In response to the COVID-19 emergency, the Commission took measures to protect the availability of supplies of personal protective equipment, namely by adopting two Implementing Regulations, which required exports of such equipment outside of the European Union to be subject to an export authorization from Member States.
In the context of the COVID-19 epidemiological crisis, the demand for personal protective equipment (“PPE”) has increased significantly, with related shortages occurring in several Member States. Production of PPE, such as mouth-protection masks in the European Union, is indeed concentrated in a limited number of Member States and, despite the efforts to increase production, the current production levels of the European Union have long been insufficient to meet the relevant internal demand.
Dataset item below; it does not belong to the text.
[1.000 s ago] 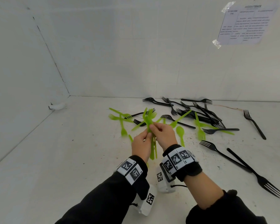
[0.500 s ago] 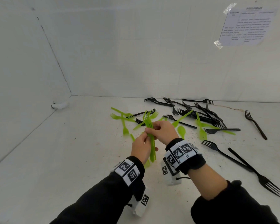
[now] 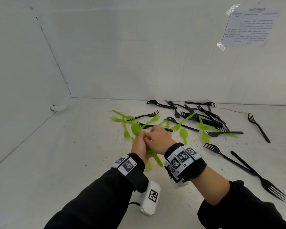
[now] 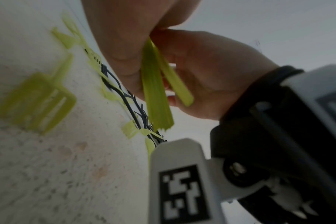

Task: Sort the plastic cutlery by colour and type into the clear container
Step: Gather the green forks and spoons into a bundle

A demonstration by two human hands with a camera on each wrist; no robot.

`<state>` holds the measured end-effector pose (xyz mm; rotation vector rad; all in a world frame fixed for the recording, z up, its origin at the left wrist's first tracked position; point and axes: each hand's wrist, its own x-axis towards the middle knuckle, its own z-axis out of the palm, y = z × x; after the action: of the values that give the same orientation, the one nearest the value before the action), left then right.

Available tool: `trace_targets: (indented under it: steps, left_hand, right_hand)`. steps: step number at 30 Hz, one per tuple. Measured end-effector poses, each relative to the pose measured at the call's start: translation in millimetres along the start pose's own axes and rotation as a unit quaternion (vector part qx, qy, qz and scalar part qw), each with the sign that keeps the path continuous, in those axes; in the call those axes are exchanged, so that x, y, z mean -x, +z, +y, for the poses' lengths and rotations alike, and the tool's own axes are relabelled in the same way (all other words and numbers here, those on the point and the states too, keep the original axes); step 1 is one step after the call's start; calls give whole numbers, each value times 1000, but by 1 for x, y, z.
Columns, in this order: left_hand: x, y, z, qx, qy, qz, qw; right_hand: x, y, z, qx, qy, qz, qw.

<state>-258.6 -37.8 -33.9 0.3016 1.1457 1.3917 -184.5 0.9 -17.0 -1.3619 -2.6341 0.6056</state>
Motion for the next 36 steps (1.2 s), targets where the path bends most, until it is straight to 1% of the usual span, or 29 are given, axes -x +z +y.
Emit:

Consequently, in order to remedy and prevent a critical situation, on March 14, 2020, the Commission adopted Implementing Regulation No. 2020/402 (“Regulation”), stating that for a period of six weeks the export of these goods outside of the European Union was subject to an export authorization granted, within five working days, by the relevant authority where the exporter was located (in Italy, the Ministry of Foreign Affairs and International Cooperation), regardless of EU origin. If the relevant PPEs were located in one or more Member States other than the one where the application for export authorization was filed, this occurrence had to be indicated on the application form in order to allow the relevant authorities of those Member States to verify local needs and raise any objections. Therefore, Member States could grant export authorizations for such products as long as no threat was posed to their availability on their market or elsewhere in the Union.
The Regulation was further amended on March 19, 2020 in order to exempt the export to EFTA States, as well as the overseas countries and territories listed in Annex II of the Treaty and the Faroe Islands, Andorra, San Marino, and Vatican City from the export authorization requirements. Finally, on March 20, 2020 the Commission also issued a Guidance note to support Member States in the implementation process.
Following the six-week period, the Regulation was replaced by Implementing Regulation No. 2020/568 (“Second Regulation”), which entered into force on April 26, 2020 for an additional 30-day period and extended the exemption to some additional non-EU countries.
Similar measures were also implemented in Italy by the Ministry of Health in its Circular No. 4373 of February 12, 2020 (“Circular”), which set forth that specific PPE (among others, mouth-protection masks/model FFP2 and protective gloves) were not permitted to be exported without prior authorization of the Department of Civil Protection, requiring companies producing or distributing such products to communicate the number and type of products. The Circular was further clarified by Decree No. 639 of February 25, 2020 of the Department of Civil Protection, which established that prior authorization was also required for other medical devices (e.g., invasive and non-invasive ventilation tools and devices). In this last respect, on April 24, 2020, a new Order No. 667 was adopted by the Department of Civil Protection excluding from the export ban invasive and non-invasive ventilation tool devices in line with products covered under the EU implementing Regulation cited above. In accordance with the Second Regulation, the system of authorization for the export of PPE to countries outside the EU ended on May 25, 2020. Because the COVID-19 emergency is considered to have abated in EU countries, the second Regulation was not renewed further. Therefore, as of May 26, 2020, authorization is no longer required by the Ministry of Foreign Affairs and International Cooperation for the export of PPE.